Next, the examples will be described for an anti-tamper function with the adhesive included in the adhesion region31having the viscosity of a predetermined amount or more. Similarly to the above examples, the sizes and the like of the packaging bag are merely examples, and the above embodiments are not limited to what is described in the examples. Further, the packaging bags according to Example 21 and Comparative Examples 21 to 23 described below have the shape of the packaging bag1of the first embodiment (seeFIGS. 1 to 4).

First, a paper substrate formed of a paper layer and an adhesive layer made of polyethylene provided on the paper layer. As the paper layer, Taio Atlas manufactured by Daio Paper Corporation (grammage: 75 g/m2) was used. Further, as the adhesive layer, a polyethylene layer having 30 μm thickness was used. Then, a foam layer and a sealant layer was laminated by polyethylene sandwich lamination. As the foam layer, Minafoam (registered trademark) manufactured by Sakai Chemical Industry Co., Ltd. having approximately 1.0 mm thickness was used. Further, as the sealant layer, a polyethylene layer having 30 μm thickness was used. Then, the paper substrate, the foam layer, and the sealant layer were laminated by thermal lamination to thereby obtain a laminate. Then, this laminate was folded with the sealant layer facing inward. At this time, the laminate was folded to have a long side (side in the width direction) of 255 mm length and a short side (side in the opening direction) of 195 mm length. Both sides in the width direction of the folded laminate were thermally sealed to thereby obtain the packaging bag of Example 21 having the main body with an opening and the sealing section. Further, the sealing section of the packaging bag had only the paper substrate.

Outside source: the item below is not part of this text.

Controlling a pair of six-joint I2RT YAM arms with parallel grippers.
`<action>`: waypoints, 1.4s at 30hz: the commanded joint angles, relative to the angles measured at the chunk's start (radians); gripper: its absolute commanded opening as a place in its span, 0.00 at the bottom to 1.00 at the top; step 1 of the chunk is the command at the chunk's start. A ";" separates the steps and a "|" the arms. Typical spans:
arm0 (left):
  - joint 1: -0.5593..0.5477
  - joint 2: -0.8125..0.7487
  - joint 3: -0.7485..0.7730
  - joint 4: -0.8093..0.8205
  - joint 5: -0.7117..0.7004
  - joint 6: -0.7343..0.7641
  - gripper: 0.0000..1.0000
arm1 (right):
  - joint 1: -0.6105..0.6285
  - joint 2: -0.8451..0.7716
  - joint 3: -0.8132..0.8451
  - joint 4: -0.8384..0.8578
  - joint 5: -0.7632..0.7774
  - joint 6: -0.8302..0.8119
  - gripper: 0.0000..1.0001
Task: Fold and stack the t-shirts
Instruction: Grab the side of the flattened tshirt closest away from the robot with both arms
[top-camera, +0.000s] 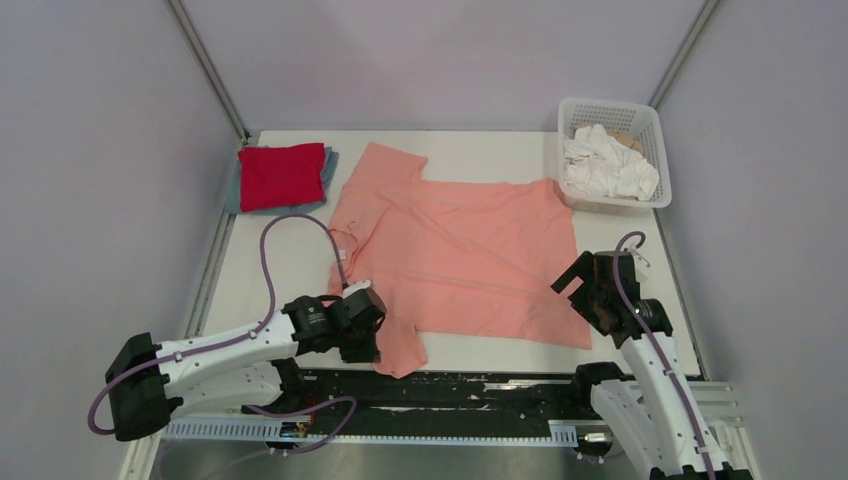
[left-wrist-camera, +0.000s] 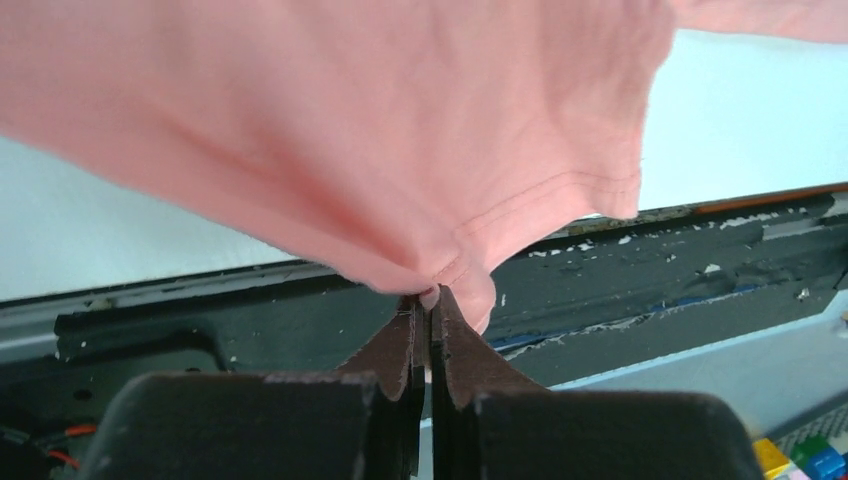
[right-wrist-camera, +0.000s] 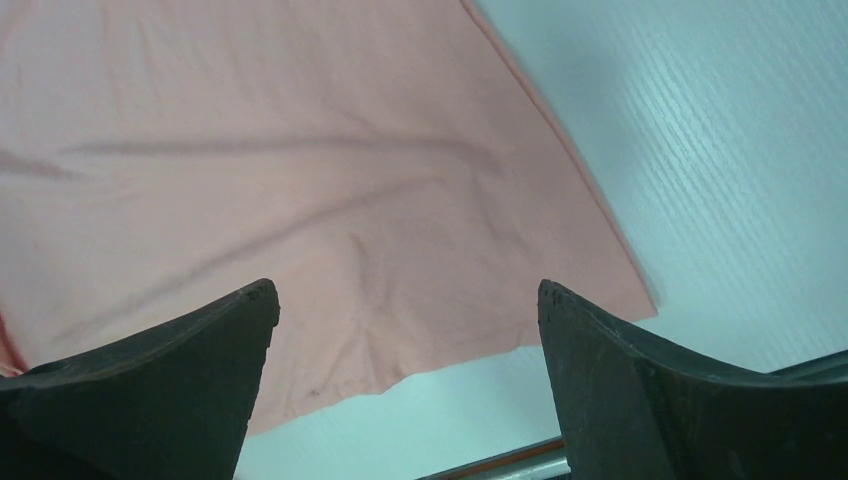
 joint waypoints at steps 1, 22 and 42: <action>-0.004 -0.007 0.022 0.100 0.001 0.116 0.00 | -0.003 0.013 -0.003 -0.079 -0.052 0.083 1.00; 0.008 -0.002 0.016 0.097 -0.073 0.154 0.00 | -0.003 -0.040 -0.228 0.036 -0.031 0.206 0.78; 0.021 -0.047 0.034 0.067 -0.085 0.170 0.00 | -0.003 -0.060 -0.194 0.072 -0.077 0.148 0.00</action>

Then, on the adhesive layer of the substrate that constitutes the sealing section, an adhesive was applied in the width direction to thereby form an adhesive layer having 10 mm width, 250 mm length, and 100 μm thickness. As the adhesive, a styrene-isoprene based thermoplastic adhesive (TN-571Z, manufactured by MORESCO corporation), which is a synthetic rubber-based thermoplastic adhesive, was used. Then, the sealing section was folded over, and the adhesive layer was adhered to the main body to thereby seal the packaging bag. In Example 21, the adhesive had viscosity of 68000 mPa·s at 140° C.

Comparative Example 21

The packaging bag which was sealed in the same manner as Example 21 except that an adhesive layer having 50 μm thickness was prepared.

Comparative Example 22

The packaging bag which was sealed in the same manner as Example 21 except that a styrene-isoprene based thermoplastic adhesive (TN-553Z, manufactured by MORESCO corporation) was used as the adhesive was prepared. In Comparative Example 22, the adhesive had viscosity of 15000 mPa·s at 140° C.

Comparative Example 23

The packaging bag which was sealed in the same manner as Example 21 except that a natural rubber based thermoplastic adhesive (HIRODINE 5132, manufactured by Yasuhara Chemical Co., Ltd.) was used as the adhesive was prepared. In Comparative Example 23, the adhesive had viscosity of 21000 mPa·s at 160° C.

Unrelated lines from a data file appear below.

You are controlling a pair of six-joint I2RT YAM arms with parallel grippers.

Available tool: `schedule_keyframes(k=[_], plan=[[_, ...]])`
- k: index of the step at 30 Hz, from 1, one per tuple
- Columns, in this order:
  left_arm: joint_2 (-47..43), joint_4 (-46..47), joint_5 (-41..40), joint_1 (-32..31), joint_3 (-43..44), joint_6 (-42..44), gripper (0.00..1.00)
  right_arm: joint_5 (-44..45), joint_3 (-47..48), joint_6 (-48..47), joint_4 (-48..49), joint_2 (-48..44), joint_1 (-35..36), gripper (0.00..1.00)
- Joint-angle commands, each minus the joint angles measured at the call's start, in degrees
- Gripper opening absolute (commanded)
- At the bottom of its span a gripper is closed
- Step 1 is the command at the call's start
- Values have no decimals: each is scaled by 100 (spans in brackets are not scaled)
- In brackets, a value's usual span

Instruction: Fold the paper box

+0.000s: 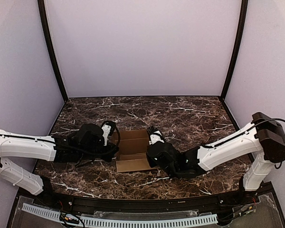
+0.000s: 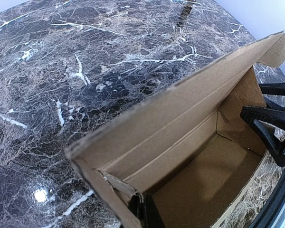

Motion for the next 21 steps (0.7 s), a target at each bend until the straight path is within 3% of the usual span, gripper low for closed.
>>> schedule_keyframes(k=[1, 9, 21], plan=[[-23, 235, 186, -91, -53, -40, 0, -235, -58, -34, 90, -392, 79, 33], [56, 182, 27, -119, -7, -41, 0, -106, -266, 8, -213, -881, -70, 48], [340, 160, -61, -163, 199, -44, 0, 59, -431, 188, -736, -1363, -211, 56]])
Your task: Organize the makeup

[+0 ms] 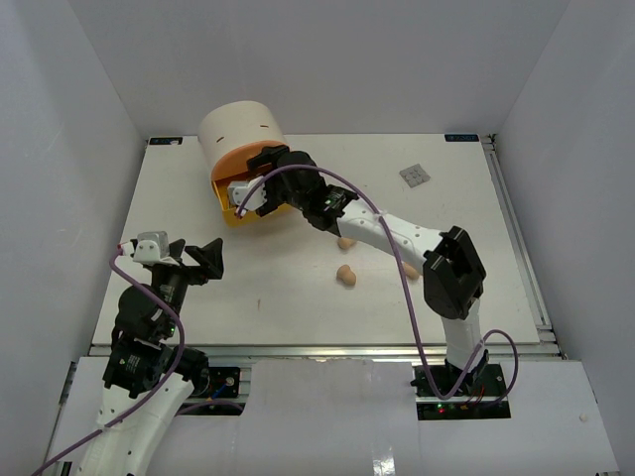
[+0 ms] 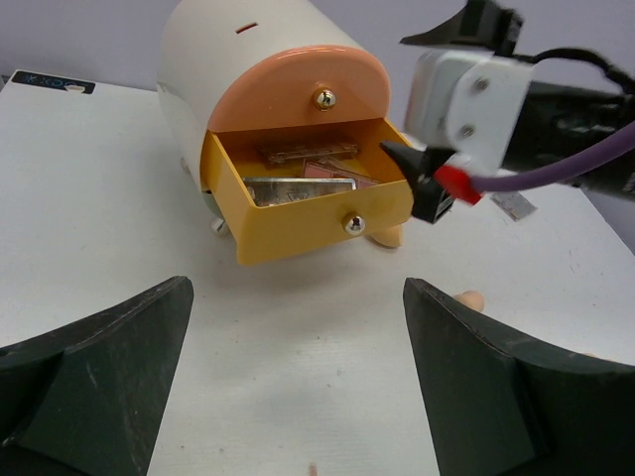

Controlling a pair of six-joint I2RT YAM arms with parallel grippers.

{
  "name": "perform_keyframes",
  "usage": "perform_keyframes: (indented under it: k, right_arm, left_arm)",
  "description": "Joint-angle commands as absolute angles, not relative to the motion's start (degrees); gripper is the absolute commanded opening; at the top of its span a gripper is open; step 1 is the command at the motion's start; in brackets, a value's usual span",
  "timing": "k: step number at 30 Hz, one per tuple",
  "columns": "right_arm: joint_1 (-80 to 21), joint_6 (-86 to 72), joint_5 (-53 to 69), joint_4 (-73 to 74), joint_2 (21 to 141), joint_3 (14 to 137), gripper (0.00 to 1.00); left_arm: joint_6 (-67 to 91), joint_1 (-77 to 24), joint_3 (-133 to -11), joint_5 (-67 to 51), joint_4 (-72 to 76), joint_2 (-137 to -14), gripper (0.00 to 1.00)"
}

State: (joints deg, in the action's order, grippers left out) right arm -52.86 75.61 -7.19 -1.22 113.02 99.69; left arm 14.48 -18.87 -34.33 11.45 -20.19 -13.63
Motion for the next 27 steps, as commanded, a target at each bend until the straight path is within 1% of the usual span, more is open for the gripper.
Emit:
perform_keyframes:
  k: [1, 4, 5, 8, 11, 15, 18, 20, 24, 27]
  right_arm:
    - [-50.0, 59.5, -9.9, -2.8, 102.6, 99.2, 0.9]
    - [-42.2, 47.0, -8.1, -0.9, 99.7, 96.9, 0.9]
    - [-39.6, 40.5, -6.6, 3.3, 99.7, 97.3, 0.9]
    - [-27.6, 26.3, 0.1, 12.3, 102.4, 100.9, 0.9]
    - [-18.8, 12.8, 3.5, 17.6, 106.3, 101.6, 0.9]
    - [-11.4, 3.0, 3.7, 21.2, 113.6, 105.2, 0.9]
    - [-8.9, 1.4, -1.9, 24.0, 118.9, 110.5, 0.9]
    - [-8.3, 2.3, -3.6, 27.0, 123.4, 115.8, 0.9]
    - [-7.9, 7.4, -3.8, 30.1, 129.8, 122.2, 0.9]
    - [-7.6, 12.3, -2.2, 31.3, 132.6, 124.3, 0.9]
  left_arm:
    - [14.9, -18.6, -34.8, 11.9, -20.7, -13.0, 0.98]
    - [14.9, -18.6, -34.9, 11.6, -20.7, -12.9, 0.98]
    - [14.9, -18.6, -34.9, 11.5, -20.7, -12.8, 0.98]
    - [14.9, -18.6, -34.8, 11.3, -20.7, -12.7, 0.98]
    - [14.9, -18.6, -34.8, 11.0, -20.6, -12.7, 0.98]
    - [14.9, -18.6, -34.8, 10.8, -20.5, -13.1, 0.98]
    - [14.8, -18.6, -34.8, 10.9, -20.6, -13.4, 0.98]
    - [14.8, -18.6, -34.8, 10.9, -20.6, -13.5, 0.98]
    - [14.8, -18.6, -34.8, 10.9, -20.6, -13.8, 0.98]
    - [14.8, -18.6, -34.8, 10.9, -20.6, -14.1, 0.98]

(Test for Evidence of Opening)

After the packaging bags of Example 21 and Comparative Examples 21 to 23 were left at normal temperature for more than 1 hour, the sealing sections were opened. Opening of the sealing section was measured by using a tensile and compression test machine (Tensilon RTF-1250, manufactured by A & D Co., Ltd.). Specifically, while the main body is fixed, an end of the tab of the sealing section was held and pulled in the direction of elevation angle of 45 degrees at a tensile rate of 200 mm/min. After the packaging bag was opened, whether evidence of opening was created or not in the packaging bag was visually observed. When evidence of opening was recognized by visual observation, it was rated as A. When evidence of opening was not recognized by visual observation, it was rated as C. Table 3 shows the test results of Example 21 and Comparative Examples 21 to 23.

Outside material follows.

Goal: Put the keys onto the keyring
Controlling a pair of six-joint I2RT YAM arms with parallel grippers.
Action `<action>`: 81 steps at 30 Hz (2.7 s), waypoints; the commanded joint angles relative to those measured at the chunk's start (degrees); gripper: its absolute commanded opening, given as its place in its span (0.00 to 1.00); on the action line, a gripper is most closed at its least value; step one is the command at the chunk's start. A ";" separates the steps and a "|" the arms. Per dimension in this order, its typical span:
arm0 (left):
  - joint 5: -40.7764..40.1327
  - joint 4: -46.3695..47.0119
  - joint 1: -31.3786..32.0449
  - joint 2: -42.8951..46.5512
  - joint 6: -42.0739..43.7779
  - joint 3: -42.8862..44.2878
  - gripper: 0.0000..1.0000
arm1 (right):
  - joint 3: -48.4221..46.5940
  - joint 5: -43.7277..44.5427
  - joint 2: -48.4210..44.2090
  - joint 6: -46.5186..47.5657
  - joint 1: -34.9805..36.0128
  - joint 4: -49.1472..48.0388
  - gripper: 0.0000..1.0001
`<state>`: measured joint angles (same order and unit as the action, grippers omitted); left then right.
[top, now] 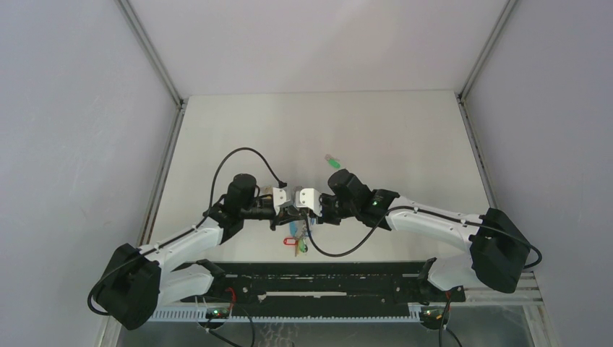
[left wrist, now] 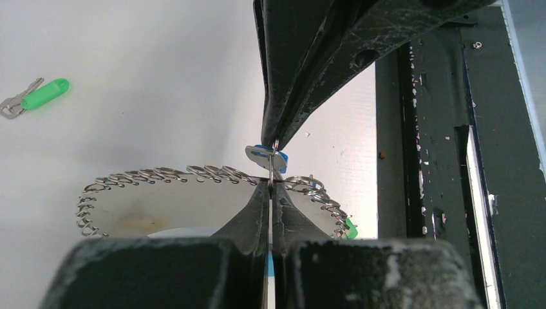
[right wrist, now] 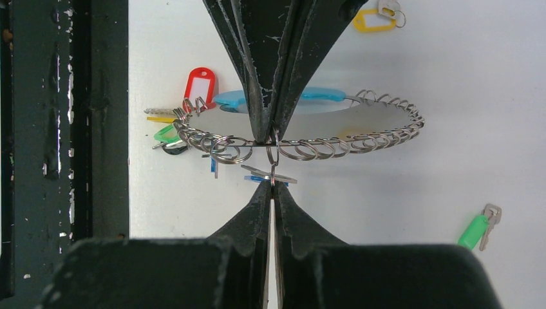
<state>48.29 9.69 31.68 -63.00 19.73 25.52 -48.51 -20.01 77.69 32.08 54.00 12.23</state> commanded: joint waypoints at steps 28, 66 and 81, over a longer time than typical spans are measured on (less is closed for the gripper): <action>4.61 0.78 0.06 -0.91 1.26 5.11 0.00 | -3.62 -5.49 -1.38 -1.53 -1.14 -4.33 0.00; 3.48 6.22 0.51 0.71 -1.60 2.91 0.00 | 0.97 -17.37 -1.23 -5.05 -5.29 -13.74 0.00; 1.88 17.05 -0.90 2.56 -7.96 -1.53 0.00 | 9.27 -24.47 -2.42 -11.05 -9.55 -28.47 0.00</action>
<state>49.34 18.37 31.18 -62.26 14.06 24.49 -40.38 -41.17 77.47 23.57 44.69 -10.26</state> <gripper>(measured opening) 0.008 0.003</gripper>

For Example 21 and Comparative Examples 21 to 23, evaluation was performed whether the packaging bag can be resealed or not after the evaluation of evidence of opening. In this evaluation, no adhesive was added to the packaging bag. When resealing was not possible, it was rated as A. When resealing was possible, it was rated as C. Table 3 shows the test results of Example 21 and Comparative Examples 21 to 23.

For Example 21 and Comparative Examples 21 to 23, the sealing strength of the adhesion region was measured by using a tensile and compression test machine (Tensilon RTF-1250, manufactured by A & D Co., Ltd.) in accordance with JIS Z 1707:1997. The strength when the main body and the sealing section was peeled from each other with the tensile rate of 200 mm/min was determined as the sealing strength.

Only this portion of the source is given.